(Problem to solve) The response must consist of the lines below from the one with "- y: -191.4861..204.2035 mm" through the one with "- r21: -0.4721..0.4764", exactly as they appear and with both ends kept.

········

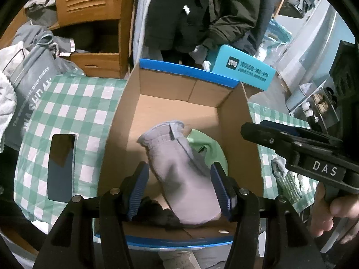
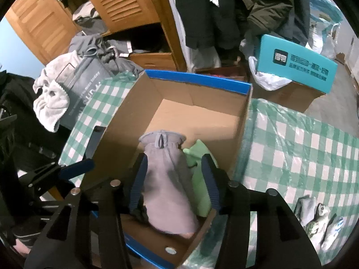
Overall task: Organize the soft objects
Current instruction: 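Lower both socks into the box and open the left and right tools, then move both open tools from the box back to the socks on the table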
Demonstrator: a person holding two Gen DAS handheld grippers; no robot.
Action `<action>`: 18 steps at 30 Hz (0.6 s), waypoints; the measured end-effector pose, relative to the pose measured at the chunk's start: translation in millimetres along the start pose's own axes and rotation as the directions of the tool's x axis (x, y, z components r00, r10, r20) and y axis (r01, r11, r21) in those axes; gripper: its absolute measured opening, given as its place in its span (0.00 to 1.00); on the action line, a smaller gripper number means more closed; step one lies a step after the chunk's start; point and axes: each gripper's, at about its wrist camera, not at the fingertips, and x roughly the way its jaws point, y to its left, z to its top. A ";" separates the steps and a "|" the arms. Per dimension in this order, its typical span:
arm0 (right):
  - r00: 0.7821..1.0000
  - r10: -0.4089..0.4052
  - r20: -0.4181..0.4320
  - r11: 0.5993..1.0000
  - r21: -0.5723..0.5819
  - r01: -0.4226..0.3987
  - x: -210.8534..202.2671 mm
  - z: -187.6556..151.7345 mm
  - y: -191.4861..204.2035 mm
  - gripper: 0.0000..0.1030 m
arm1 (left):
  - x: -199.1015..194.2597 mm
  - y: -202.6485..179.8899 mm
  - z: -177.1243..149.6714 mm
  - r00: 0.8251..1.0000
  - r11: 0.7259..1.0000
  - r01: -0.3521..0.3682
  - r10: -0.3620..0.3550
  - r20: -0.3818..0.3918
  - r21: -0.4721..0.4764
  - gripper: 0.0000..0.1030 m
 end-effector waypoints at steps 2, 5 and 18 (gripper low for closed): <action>1.000 -0.006 0.001 1.000 0.001 0.006 -3.0 -3.0 -2.8 0.52 | -0.2 -4.6 -0.2 1.000 1.000 0.004 -0.004 0.001 0.005 0.61; 1.000 -0.020 0.002 1.000 0.008 0.020 -7.5 -7.9 -10.1 0.58 | 0.4 -11.0 -0.1 1.000 1.000 0.012 -0.012 0.000 0.017 0.62; 0.998 -0.054 0.018 0.996 0.066 0.053 -31.8 -27.0 -47.9 0.64 | 5.3 -47.2 -3.5 0.999 0.996 0.037 -0.036 -0.017 0.086 0.62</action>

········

(Written response)
  - y: -191.4861..204.2035 mm
  - gripper: 0.0000..0.1030 m
arm1 (left):
  - x: -199.1015..194.2597 mm
  - y: -202.6485..179.8899 mm
  - z: -177.1243..149.6714 mm
  - r00: 0.8251..1.0000
  - r11: 0.7259..1.0000
  - r01: -0.3521..0.3682
  - r10: -0.3620..0.3550
  - r20: -0.3818..0.3918
  - r21: -0.4721..0.4764

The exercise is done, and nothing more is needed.